Not far from our neighbourhood, stream restoration projects are working to minimize erosion and improve Highland Creek’s capacity to handle heavy storms. On the Don River, naturalizing tributaries and developing wetlands in the East Don Parklands area and many other projects are all designed to improve the quality of our watersheds, and ultimately keep our water safe for all.

Toronto is a City of the Lake

Our city’s most inseparable asset is Lake Ontario. Lake Ontario is the water that sustains our city, that inspires us and makes Toronto such a great city to call home. Along 42 km of waterfront, we live in harmony with the rhythm of Lake Ontario, feeling the glow when the sun shines and the fury when storms rage.

The Lake and the rivers are the reason why our city exists, why settlers chose this place as their home in the New World, and one of the keys to our city’s prosperity.

Toronto doesn’t truly end where the shoreline begins. The Lake is part of our city, and many of us spend time enjoying it by sailing, boating, fishing and swimming.

City Meets Water

We may think of ourselves as living in a city on the Lake, but from a bird’s-eye view, Toronto is small compared to the size of the Lake.

As the 14th largest lake in the world, Lake Ontario covers 18,960 square kilometres. Compared to that, the City of Toronto is a mere 641 square kilometres, just three percent of the size of the Lake. Even the Greater Toronto Area spans 7,125 square kilometres, including the City of Toronto and regions of Durham, Halton, Peel and York, over a third of the size of the Lake itself.

The Lake is much bigger than we are, and we are but one of many cities that call Lake Ontario home.

It Takes Six Years for Water to
Pass Through Lake Ontario

Look out at all that water in Lake Ontario. Where does it come from?

Eighty percent of our Lake’s water actually comes from the other Great Lakes, whose waters all flow through Lake Ontario on the journey to the sea. Think of all that water plummeting through Niagara Falls via the Niagara River from Lake Erie.

Once that water enters Lake Ontario, it takes six years to travel through the Lake and reach the St. Lawrence River. This underscores how important it is to take care of our watershed.

As for the rest of the water in Lake Ontario, about 14 percent is fed by our rivers and streams, and the rest from snow and rain.

Looks can be deceiving. While Lake Erie is slightly larger in surface area, Lake Ontario has nearly four times the water. The depths of the lake descend 244 metres below the surface, while Lake Erie’s maximum depth reaches only 64 metres. This explains why Lake Erie is the warmest of all the Great Lakes.
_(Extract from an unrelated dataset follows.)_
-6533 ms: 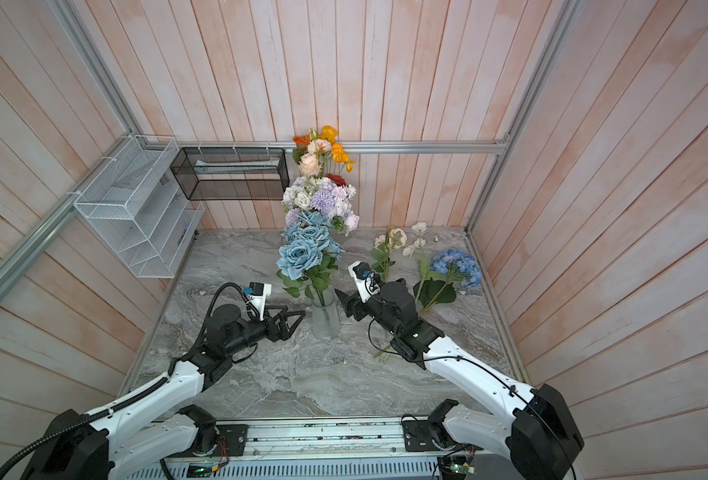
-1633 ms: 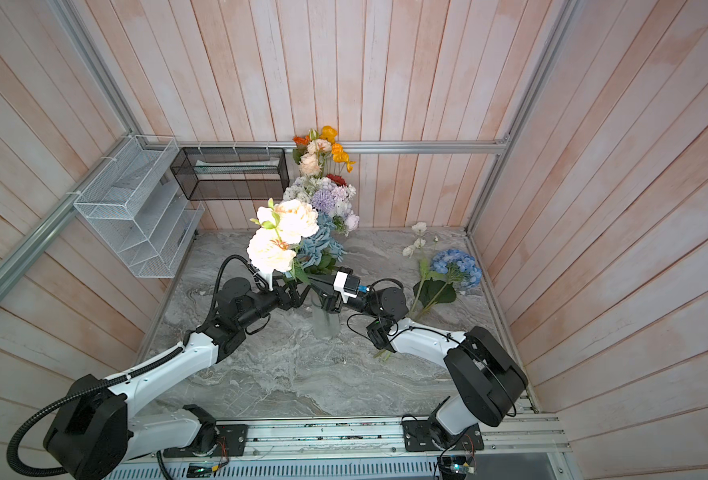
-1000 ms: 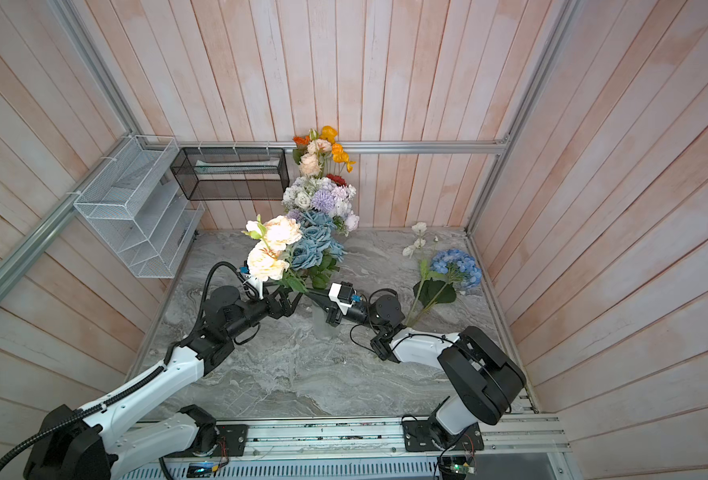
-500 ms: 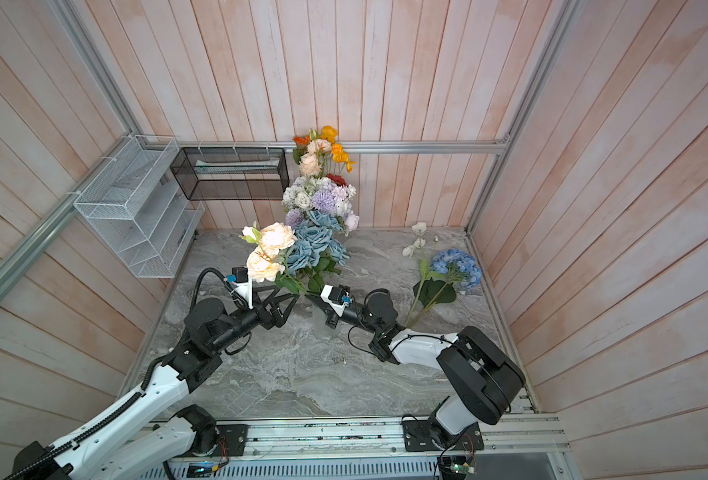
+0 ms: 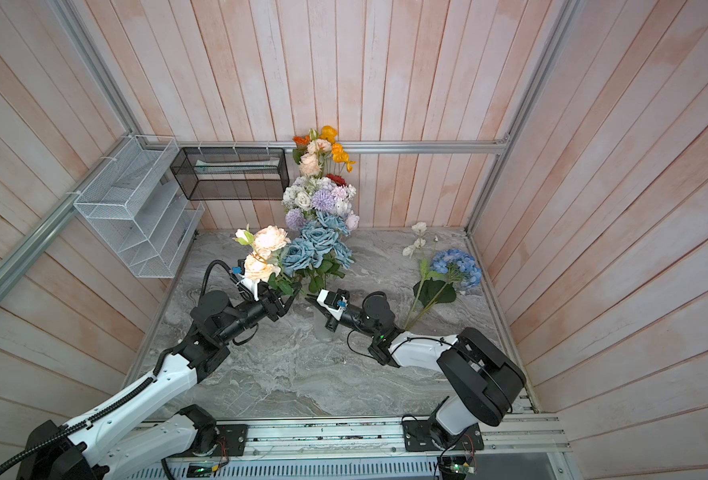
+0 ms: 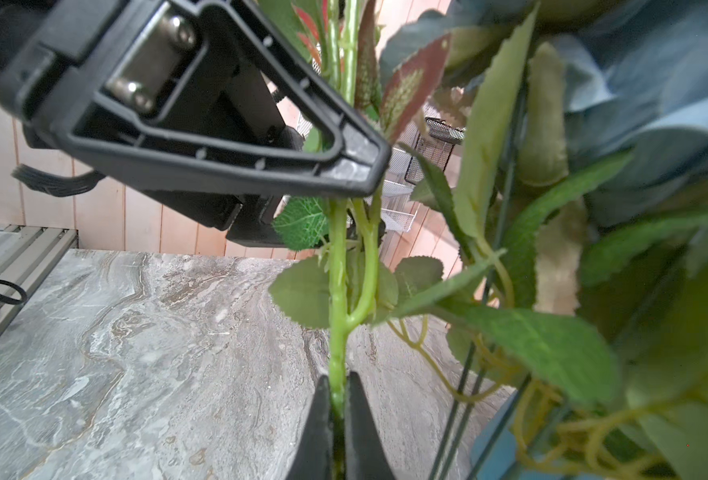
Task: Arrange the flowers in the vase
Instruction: 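Lower the peach rose stem into the glass vase held by the left gripper, then open the right gripper and reach to the white poppy stems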
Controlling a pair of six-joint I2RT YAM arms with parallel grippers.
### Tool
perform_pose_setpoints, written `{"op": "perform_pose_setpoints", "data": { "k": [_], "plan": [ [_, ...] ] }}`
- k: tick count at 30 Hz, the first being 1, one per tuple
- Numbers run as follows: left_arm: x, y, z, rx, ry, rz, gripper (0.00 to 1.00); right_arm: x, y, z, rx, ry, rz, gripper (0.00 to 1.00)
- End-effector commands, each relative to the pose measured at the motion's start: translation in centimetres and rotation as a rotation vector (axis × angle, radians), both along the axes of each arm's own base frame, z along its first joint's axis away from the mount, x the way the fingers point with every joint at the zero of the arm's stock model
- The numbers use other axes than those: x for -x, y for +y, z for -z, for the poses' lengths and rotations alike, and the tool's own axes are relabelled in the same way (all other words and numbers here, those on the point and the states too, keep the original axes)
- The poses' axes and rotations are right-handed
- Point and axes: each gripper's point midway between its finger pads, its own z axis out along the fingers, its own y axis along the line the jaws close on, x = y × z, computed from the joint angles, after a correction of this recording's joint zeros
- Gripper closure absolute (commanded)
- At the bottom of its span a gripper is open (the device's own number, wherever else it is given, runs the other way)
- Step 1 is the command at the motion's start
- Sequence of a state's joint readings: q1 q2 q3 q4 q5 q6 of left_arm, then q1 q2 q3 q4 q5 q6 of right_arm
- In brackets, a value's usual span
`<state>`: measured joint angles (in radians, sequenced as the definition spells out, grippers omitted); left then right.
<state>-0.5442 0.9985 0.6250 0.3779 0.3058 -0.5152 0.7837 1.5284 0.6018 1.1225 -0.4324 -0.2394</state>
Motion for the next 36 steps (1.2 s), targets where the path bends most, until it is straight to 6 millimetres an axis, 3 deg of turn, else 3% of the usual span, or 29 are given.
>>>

Our Beautiful Blue Flag Beaches

Lake Ontario is the most threatened of all the Great Lakes. But the water quality has improved to the point that many of our beaches have attained Blue Flag status. Woodbine Beach, Kew- Balmy, Cherry Beach and five others were awarded Blue Flag status in 2014, which means they meet international standards for water quality, cleanliness and safety.

Toronto was Carved by Glaciers

The Laurentide Ice Sheet, which once covered all of Canada, began to melt 14,000 to 10,000 years ago. The glaciers gouged out basins, which filled with meltwater and became the Great Lakes. The glaciers also formed the Oak Ridges Moraine over 12,000 years ago. Around 5,000 years ago, Lake Ontario took its present shape.

Lake Ontario, the lake of ‘Shining Waters’

A good name sticks. The name Lake Ontario hails from the Iroquoian language, and means “lake of shining waters.”

Even though the Iroquois were not here when the European settlers arrived, their name for the lake remains. When the Anishinabe (now the present day Ojibway and Mississauga) took over the Iroquois territory around 1700 they kept the name, maybe because of the lake’s luminous shine.